Steffen’s work was historically delicate, reminiscent of botanical illustrations, while his final drawings are weighted––they move and breathe, anchored in the immediacy of their production. These works evidence the artist’s stylistic refinement, balancing luxurious marks with frugal compositions. Where the majority of the artist’s work had been based on family and acquaintances, his life drawing class offered a chance to make portraits of strangers and focus on technical elements, a skill that would echo throughout all of his subjects.

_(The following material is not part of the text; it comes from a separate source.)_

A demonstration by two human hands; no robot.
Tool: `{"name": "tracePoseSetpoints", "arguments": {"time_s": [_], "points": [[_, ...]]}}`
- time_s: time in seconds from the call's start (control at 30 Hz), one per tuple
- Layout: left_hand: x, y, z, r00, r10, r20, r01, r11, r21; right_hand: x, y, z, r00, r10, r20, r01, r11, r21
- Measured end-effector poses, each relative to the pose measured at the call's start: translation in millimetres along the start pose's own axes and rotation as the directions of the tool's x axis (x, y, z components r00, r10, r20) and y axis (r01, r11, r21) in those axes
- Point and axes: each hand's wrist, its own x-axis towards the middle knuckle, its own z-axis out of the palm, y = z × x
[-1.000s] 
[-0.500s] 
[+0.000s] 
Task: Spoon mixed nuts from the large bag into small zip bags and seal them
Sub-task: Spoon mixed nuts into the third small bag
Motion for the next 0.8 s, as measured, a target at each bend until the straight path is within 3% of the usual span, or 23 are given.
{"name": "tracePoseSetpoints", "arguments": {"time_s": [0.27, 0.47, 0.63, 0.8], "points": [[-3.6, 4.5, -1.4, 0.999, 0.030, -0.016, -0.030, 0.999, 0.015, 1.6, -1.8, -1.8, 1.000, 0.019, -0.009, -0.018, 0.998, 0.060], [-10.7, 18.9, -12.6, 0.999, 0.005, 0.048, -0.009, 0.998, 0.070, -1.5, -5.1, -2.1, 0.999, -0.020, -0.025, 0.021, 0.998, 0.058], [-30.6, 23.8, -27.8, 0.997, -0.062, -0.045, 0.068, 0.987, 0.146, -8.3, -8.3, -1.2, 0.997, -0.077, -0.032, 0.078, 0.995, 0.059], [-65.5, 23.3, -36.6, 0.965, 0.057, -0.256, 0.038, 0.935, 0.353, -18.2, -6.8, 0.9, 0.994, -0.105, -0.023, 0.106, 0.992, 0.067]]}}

Parallel to these formal sessions, Steffen continued to draw figures from art history, the past, and his day-to-day life. Rebecca, a certain bank teller, received particular focus, appearing dozens of times in the artist’s drawings. Steffen documents Rebecca in professional attire, sitting at her desk at the bank where they would have met; in other scenes, she’s imagined elsewhere, sometimes fully dressed, often drawn in the nude. Annotations regarding these artistic liberties take a shameful tone as Steffen admits to his vices (“it’s truly a wrong thing to do”), at war with an innate curiosity.

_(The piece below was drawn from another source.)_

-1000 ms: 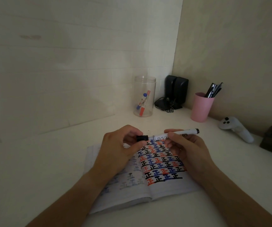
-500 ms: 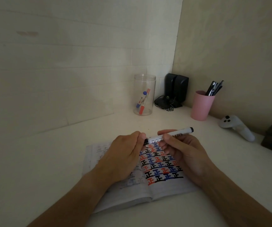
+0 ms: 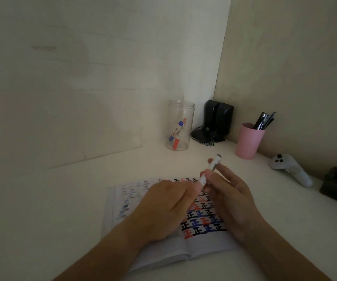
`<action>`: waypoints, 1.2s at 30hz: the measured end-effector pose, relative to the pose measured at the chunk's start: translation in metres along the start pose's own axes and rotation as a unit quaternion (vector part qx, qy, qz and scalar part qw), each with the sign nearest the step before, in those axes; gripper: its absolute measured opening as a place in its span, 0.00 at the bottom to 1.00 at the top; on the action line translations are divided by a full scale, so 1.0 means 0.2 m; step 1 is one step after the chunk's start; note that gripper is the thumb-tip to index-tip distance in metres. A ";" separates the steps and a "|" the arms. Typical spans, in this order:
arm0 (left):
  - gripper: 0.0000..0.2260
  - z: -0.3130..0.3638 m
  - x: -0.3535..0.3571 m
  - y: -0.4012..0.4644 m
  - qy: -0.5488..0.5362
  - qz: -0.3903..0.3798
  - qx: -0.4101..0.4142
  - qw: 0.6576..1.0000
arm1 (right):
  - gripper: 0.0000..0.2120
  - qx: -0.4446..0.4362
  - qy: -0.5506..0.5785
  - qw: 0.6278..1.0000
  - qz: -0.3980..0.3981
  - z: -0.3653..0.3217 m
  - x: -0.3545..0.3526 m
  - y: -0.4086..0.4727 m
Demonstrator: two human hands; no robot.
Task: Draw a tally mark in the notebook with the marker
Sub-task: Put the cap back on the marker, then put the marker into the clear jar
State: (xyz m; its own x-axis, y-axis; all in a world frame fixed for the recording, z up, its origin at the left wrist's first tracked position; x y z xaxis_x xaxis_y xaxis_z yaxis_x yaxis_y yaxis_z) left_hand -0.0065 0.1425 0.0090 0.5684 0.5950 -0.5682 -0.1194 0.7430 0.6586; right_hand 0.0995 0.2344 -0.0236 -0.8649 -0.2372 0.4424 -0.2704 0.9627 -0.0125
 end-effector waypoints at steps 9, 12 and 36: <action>0.21 -0.28 -0.24 0.06 0.260 0.152 -0.028 0.953 | 0.33 -0.334 -0.156 0.926 0.081 -0.68 0.42 0.38; 0.21 -0.39 -0.29 0.06 0.305 0.172 -0.060 0.935 | 0.26 -0.469 -0.216 0.849 0.113 -0.85 0.65 0.50; 0.21 -0.45 -0.26 0.06 0.316 0.173 -0.081 0.929 | 0.16 -0.443 -0.563 0.686 0.128 -0.52 0.82 0.89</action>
State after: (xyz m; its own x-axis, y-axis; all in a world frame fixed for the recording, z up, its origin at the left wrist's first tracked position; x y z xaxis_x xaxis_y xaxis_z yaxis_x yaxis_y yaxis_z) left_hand -0.1112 0.1491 0.0014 -0.1126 0.8301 -0.5461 -0.3571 0.4791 0.8018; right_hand -0.0467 0.3801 0.1405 -0.7496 0.4838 -0.4518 -0.1167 0.5752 0.8096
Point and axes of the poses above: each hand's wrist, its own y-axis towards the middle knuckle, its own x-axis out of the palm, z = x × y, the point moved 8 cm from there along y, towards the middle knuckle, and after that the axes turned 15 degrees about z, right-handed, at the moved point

While the effects of his drawing class were undeniably potent, Steffen’s life drawings are inextricable from his drawings of life. The anonymity and formality of a classroom only enriched the most personal of Steffen’s subjects: his family, his beloved, and himself. From the portraits of Rebecca to iterations of The Potato Eaters, Steffen’s process consists of careful studies on each subject. He hones in on certain moments, exploring details while testing his abilities and imagination. Greater precision and analysis appear in these works, tempered by playful inquisitiveness. Self-portraits offer a grounding point, methodical and honest, while the red and white squares nod to Steffen’s roots in abstract expressionism and the experiences of his youth. The art historical studies tap into larger narratives of subverted history, and coupled with Rebecca, the bodies of work blend reality with imagined lives.